Activity
Please, could you print all the lines below exactly, leaving out the pictures?

Exercise data

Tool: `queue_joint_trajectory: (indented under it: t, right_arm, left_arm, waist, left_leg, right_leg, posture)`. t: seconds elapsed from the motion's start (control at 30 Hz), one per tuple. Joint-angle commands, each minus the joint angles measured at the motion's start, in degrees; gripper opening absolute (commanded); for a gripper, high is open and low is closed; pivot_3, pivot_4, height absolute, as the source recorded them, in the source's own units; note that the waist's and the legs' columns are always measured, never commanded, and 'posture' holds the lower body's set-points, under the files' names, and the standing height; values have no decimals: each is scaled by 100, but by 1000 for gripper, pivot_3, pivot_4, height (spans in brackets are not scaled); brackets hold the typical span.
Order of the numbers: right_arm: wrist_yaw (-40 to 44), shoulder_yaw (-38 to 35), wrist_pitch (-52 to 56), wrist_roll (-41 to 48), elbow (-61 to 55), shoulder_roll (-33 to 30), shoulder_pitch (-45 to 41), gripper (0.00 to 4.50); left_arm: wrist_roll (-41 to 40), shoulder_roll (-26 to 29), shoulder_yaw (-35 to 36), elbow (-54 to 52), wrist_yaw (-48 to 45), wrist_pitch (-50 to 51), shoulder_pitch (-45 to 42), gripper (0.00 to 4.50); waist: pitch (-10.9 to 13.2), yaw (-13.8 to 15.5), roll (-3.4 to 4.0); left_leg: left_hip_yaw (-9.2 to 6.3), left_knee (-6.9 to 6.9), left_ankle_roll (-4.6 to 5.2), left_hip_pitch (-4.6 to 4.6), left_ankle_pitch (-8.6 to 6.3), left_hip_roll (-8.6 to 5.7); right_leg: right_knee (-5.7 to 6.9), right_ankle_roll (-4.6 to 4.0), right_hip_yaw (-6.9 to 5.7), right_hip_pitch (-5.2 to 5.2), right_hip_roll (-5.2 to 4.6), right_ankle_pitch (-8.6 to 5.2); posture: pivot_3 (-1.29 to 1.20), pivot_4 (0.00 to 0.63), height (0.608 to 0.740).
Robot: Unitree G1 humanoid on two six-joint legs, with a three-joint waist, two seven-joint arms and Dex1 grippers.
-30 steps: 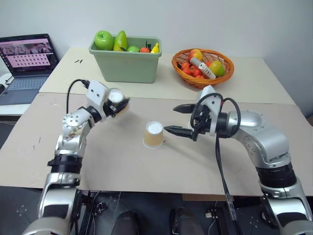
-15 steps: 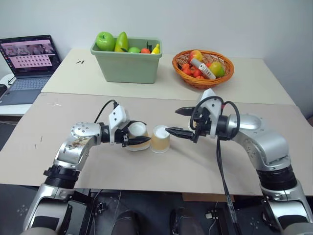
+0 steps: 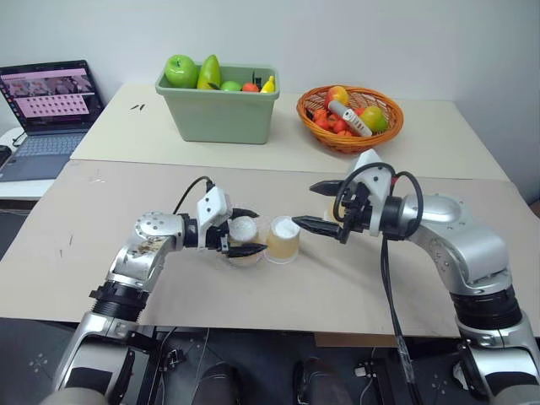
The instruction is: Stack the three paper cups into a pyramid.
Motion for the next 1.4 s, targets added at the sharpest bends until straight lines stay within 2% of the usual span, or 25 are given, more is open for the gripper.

Solution for this task
Tool: `queue_joint_trajectory: (indented under it: t, right_arm, left_arm, waist, left_leg, right_leg, posture)`. t: seconds elapsed from the motion's start (control at 30 Hz), one per tuple. Joint-angle commands, each minus the joint angles measured at the motion's start, in degrees; gripper opening absolute (commanded); for a gripper, high is open and low is closed; pivot_3, pivot_4, height absolute, as the source recorded them, in the source's own units; note that the waist's and the legs' columns are always measured, never commanded, and 'posture' holds the lower body's set-points, under the files' names, and the standing height; values have no decimals: each is scaled by 100, but by 1000 for gripper, pivot_3, pivot_4, height (spans in brackets are not scaled); brackets hold the typical span.
Order of the numbers: right_arm: wrist_yaw (-40 to 44), shoulder_yaw (-38 to 35), wrist_pitch (-52 to 56), wrist_roll (-41 to 48), elbow (-61 to 55), shoulder_roll (-33 to 30), shoulder_pitch (-45 to 41), gripper (0.00 to 4.50); left_arm: wrist_roll (-41 to 40), shoulder_roll (-26 to 29), shoulder_yaw (-35 to 36), elbow (-54 to 52), wrist_yaw (-48 to 45), wrist_pitch (-50 to 51), shoulder_pitch (-45 to 42), gripper (0.00 to 4.50); waist: pitch (-10.9 to 13.2), yaw (-13.8 to 15.5), roll (-3.4 to 4.0); left_leg: left_hip_yaw (-9.2 to 6.3), left_knee (-6.9 to 6.9), left_ankle_roll (-4.6 to 5.2), left_hip_pitch (-4.6 to 4.6), left_ankle_pitch (-8.6 to 6.3), left_hip_roll (-8.6 to 5.7); right_leg: right_knee (-5.7 to 6.9), right_ankle_roll (-4.6 to 4.0), right_hip_yaw (-6.9 to 5.7), right_hip_pitch (-5.2 to 5.2), right_hip_roll (-5.2 to 4.6), right_ankle_pitch (-8.6 to 5.2); posture: pivot_3 (-1.29 to 1.20), pivot_4 (0.00 to 0.63), height (0.608 to 0.740).
Robot: Unitree G1 humanoid on two six-joint legs, with a three-joint waist, two seven-joint arms and Dex1 grippers.
-30 steps: 
-15 steps: 
+0 steps: 
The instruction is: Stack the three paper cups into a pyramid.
Motion for the next 1.4 s, targets added at the sharpest bends until straight lines stay within 2% of the usual span, or 25 are given, more is open for the gripper.

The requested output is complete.